◆ Problem requirements: Please print the records below word for word.

———

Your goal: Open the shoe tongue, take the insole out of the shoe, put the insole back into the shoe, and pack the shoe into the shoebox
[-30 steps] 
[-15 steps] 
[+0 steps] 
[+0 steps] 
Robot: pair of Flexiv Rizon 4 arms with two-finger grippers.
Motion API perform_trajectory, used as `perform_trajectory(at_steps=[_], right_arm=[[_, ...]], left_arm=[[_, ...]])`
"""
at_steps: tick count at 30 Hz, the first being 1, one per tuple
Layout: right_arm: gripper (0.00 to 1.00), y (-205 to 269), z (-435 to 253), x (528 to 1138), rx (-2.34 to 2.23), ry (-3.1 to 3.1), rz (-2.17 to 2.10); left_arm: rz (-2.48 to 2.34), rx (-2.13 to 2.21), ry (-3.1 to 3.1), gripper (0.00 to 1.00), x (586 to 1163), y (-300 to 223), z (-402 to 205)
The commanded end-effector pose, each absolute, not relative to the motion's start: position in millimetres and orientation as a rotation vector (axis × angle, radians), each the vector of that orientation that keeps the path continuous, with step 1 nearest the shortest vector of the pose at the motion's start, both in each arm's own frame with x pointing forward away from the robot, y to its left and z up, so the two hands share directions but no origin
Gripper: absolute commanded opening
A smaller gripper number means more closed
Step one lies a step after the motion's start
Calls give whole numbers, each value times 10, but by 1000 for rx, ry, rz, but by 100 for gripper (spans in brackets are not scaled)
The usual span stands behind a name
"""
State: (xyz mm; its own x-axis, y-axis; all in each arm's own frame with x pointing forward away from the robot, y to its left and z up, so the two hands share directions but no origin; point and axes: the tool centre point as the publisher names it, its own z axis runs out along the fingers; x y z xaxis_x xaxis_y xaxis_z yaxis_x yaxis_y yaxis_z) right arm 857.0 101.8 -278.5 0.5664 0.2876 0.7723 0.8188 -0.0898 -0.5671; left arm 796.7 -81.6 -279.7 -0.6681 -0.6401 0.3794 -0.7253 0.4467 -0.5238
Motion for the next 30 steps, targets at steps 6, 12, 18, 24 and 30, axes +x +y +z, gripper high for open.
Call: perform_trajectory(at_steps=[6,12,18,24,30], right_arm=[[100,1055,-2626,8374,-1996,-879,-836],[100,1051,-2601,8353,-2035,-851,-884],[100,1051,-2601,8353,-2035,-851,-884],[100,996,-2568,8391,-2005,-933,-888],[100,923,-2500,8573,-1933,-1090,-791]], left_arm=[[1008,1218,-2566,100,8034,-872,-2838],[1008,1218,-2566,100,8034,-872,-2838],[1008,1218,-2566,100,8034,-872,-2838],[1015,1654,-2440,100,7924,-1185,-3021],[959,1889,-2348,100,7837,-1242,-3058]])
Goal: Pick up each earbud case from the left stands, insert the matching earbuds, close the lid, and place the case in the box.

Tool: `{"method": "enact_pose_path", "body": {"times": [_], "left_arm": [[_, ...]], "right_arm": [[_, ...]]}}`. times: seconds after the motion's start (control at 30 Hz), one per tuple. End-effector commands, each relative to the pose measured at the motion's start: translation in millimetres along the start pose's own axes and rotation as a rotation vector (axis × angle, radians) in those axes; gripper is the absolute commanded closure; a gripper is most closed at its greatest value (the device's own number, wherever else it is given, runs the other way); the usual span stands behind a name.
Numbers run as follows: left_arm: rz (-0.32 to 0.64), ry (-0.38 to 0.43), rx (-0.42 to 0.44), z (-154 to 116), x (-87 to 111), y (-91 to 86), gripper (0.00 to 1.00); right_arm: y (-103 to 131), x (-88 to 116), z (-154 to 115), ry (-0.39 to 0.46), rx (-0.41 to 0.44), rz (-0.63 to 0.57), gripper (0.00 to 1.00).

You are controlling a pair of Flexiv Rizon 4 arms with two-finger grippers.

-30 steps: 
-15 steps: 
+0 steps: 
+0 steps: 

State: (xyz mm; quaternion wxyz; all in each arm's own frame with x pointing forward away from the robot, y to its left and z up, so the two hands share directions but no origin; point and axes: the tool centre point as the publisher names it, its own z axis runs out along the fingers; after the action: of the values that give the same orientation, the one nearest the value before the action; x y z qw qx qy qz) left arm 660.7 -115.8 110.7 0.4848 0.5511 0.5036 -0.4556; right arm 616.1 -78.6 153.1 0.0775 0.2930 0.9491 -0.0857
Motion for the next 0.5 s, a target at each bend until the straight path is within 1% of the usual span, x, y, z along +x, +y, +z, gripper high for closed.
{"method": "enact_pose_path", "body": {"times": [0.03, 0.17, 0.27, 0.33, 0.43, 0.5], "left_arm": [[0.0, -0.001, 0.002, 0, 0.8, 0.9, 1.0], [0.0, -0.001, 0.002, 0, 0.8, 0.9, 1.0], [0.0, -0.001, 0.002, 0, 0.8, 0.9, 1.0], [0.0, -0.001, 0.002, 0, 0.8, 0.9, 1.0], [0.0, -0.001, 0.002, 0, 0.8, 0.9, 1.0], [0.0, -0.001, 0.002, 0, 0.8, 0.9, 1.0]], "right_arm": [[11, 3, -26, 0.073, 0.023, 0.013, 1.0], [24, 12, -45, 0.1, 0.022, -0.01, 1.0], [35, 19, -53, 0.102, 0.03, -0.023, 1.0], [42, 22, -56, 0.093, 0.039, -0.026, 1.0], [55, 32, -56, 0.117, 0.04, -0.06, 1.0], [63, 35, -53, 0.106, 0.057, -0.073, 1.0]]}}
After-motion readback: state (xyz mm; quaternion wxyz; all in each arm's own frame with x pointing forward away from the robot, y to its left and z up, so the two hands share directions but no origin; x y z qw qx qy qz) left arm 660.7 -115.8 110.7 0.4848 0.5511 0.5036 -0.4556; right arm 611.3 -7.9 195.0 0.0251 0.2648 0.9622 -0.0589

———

◆ Written response:
Your goal: Open the shoe tongue, take the insole out of the shoe, put the insole back into the shoe, and pack the shoe into the shoebox
[-30 steps] 
[-15 steps] 
[+0 steps] 
[+0 steps] 
Robot: pair of Flexiv Rizon 4 arms with two-finger grippers.
Motion API perform_trajectory, used as `perform_trajectory(at_steps=[_], right_arm=[[_, ...]], left_arm=[[_, ...]])`
"""
at_steps: tick count at 30 Hz, the first being 1, one per tuple
Layout: right_arm: gripper (0.00 to 1.00), y (-205 to 269), z (-435 to 253), x (528 to 1138), rx (-2.34 to 2.23), ry (-3.1 to 3.1), rz (-2.17 to 2.10); left_arm: rz (-2.48 to 2.34), rx (-2.13 to 2.21), ry (-3.1 to 3.1), gripper (0.00 to 1.00), x (586 to 1163), y (-300 to 223), z (-402 to 205)
The commanded end-effector pose, each absolute, not relative to the motion's start: position in millimetres and orientation as a rotation vector (axis × angle, radians), each the vector of that orientation that keeps the path continuous, with step 1 nearest the shortest vector of the pose at the motion's start, both in each arm's own frame with x pointing forward away from the robot, y to its left and z up, so the two hands share directions but no origin
Gripper: absolute commanded opening
A smaller gripper number means more closed
Step one lies a step after the motion's start
Calls give whole numbers, each value times 10, but by 1000 for rx, ry, rz, but by 100 for gripper (spans in brackets are not scaled)
The usual span stands behind a name
"""
State: (xyz mm; its own x-axis, y-axis; all in each arm's own frame with x pointing forward away from the robot, y to its left and z up, so the two hands share directions but no origin; point and axes: the tool centre point as the publisher names it, its own z axis runs out along the fingers; x y z xaxis_x xaxis_y xaxis_z yaxis_x yaxis_y yaxis_z) right arm 857.0 101.8 -278.5 0.5664 0.2876 0.7723 0.8188 -0.0898 -0.5671; left arm 796.7 -81.6 -279.7 -0.6681 -0.6401 0.3794 -0.7253 0.4467 -0.5238
Motion for the next 30 steps, targets at steps 6, 12, 18, 24 and 30, axes +x +y +z, gripper high for open.
Call: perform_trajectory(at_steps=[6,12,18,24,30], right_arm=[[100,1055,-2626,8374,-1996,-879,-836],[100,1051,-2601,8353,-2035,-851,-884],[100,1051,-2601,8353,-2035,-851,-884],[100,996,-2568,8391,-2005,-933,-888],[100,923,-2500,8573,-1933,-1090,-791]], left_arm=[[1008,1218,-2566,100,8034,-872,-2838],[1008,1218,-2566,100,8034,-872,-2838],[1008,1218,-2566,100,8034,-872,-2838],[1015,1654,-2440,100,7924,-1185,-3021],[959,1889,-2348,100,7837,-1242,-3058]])
Goal: Pick up each earbud case from the left stands, insert the matching earbuds, close the lid, and place the case in the box.

Tool: `{"method": "enact_pose_path", "body": {"times": [_], "left_arm": [[_, ...]], "right_arm": [[_, ...]]}}`. times: seconds after the motion's start (control at 30 Hz), one per tuple. End-effector commands, each relative to the pose measured at the motion's start: translation in millimetres along the start pose's own axes and rotation as a rotation vector (axis × angle, radians) in those axes; gripper is the absolute commanded closure; a gripper is most closed at its greatest value (the device's own number, wherever else it is given, runs the other way); the usual span stands behind a name.
Numbers run as follows: left_arm: rz (-0.32 to 0.64), ry (-0.38 to 0.43), rx (-0.42 to 0.44), z (-154 to 116), x (-87 to 111), y (-91 to 86), gripper (0.00 to 1.00); right_arm: y (-103 to 131), x (-88 to 116), z (-154 to 115), ry (-0.39 to 0.46), rx (-0.41 to 0.44), rz (-0.63 to 0.57), gripper (0.00 to 1.00).

You are controlling a pair of Flexiv Rizon 4 arms with two-finger grippers.

-30 steps: 
-15 steps: 
+0 steps: 
+0 steps: 

State: (xyz mm; quaternion wxyz; all in each arm's own frame with x pointing forward away from the robot, y to its left and z up, so the two hands share directions but no origin; point and axes: the tool centre point as the publisher names it, its own z axis runs out along the fingers; after the action: of the values that give the same orientation, the one nearest the value before the action; x y z qw qx qy qz) left arm 660.7 -115.8 110.7 0.4848 0.5511 0.5036 -0.4556; right arm 616.1 -78.6 153.1 0.0775 0.2930 0.9491 -0.0857
Motion for the next 0.5 s, a target at each bend until the straight path is within 1% of the usual span, x, y, z along +x, +y, +z, gripper high for closed.
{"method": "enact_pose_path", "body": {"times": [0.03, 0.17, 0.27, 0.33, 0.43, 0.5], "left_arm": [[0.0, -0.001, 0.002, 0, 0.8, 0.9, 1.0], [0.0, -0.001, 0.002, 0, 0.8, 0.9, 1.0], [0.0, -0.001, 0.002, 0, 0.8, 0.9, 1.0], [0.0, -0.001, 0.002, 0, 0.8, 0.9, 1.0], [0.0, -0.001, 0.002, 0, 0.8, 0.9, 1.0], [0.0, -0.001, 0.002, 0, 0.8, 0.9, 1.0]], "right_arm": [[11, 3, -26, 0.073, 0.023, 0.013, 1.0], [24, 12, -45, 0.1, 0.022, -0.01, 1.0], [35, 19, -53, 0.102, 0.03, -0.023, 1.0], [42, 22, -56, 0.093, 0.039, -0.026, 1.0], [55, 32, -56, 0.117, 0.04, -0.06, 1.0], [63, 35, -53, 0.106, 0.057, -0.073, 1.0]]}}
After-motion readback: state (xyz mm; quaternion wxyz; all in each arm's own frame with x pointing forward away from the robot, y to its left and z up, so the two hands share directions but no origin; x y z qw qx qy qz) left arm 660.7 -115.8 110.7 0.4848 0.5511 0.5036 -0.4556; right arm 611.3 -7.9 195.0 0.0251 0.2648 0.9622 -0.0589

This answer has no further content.